Recebo um telefonema estranho me dizendo coisas ainda mais bizarras. Devo ir?
Quero cair na folia, quero sangrar e morrer intensamente por uma noite.
Quero olhar dentro dos olhos do tigre.
E quero meus amantes enfileirados, à espera.
Doce de jaca e cachaça, suco de limão e uma bebida sem nome,
vendida por um andarilho qq.
Sempre penso em várias coisas, mais ou menos como se
tivesse várias vidas - uma atitude e reação pra cada.
Tenho me libertado bastante, jogado fora preconceitos,
receios, medos de outros e seguido em frente com
meu torto caminhar.
Gosto de gente que não se preocupa em julgar,
mas se preocupa em viver.
Com uma única e solitária vida ainda há quem faça cena e goste de
picuinha.
Eu me realizo através de mim e por mim, nunca por outros.
Não vivo como sombra, apesar de apreciar as sombras.
Vivo debaixo do sol escaldante que maltrata a minha pele.

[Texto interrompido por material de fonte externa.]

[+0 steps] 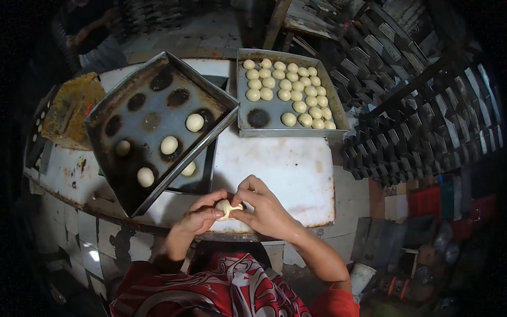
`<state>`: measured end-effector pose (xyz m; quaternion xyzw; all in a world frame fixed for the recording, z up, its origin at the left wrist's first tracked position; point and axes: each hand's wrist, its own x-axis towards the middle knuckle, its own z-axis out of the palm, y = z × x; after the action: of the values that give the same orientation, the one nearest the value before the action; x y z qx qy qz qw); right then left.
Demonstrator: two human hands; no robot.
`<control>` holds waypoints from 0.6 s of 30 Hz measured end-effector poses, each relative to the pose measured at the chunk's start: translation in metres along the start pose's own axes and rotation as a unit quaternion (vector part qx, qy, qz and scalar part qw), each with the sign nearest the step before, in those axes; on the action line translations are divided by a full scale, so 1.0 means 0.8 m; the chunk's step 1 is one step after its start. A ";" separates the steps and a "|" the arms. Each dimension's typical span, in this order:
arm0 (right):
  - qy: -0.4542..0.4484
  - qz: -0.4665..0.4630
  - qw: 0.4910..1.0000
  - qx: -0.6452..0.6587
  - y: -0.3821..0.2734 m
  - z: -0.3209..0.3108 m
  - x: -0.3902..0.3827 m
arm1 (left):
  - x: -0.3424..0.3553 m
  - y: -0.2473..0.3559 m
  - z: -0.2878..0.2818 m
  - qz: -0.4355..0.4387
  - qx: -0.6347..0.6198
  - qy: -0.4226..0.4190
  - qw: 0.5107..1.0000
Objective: The recorder is filling rounds of dough with a yellow mixture (possibly pineapple jam or similar) and placing them into metal trays.
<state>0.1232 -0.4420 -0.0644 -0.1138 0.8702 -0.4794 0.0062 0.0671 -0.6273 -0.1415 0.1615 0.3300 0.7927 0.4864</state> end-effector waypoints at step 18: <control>-0.081 -0.098 0.991 -0.033 0.098 -0.123 -0.121 | 0.092 -0.110 0.122 -0.087 -0.029 0.049 0.995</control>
<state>0.1911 -0.3001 -0.0860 -0.2366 0.8670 -0.4379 0.0257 0.1469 -0.4996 -0.1344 0.0789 0.3428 0.7636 0.5415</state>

E pq querer mais? E pq querer menos?
Onde estão as medidas?
Quem delimitou esse tempo/ espaço?
Vivo dissonante, pq assim gosto.
Por isso não me encha.
Eu quero estar passarinho.
Um comentário:
Estou... como poderia dizer... assustado até.
Foi sem querer... Juro que foi!
Mas esse contexto... e NESSE contexto! Acabei ficando aqui por horas.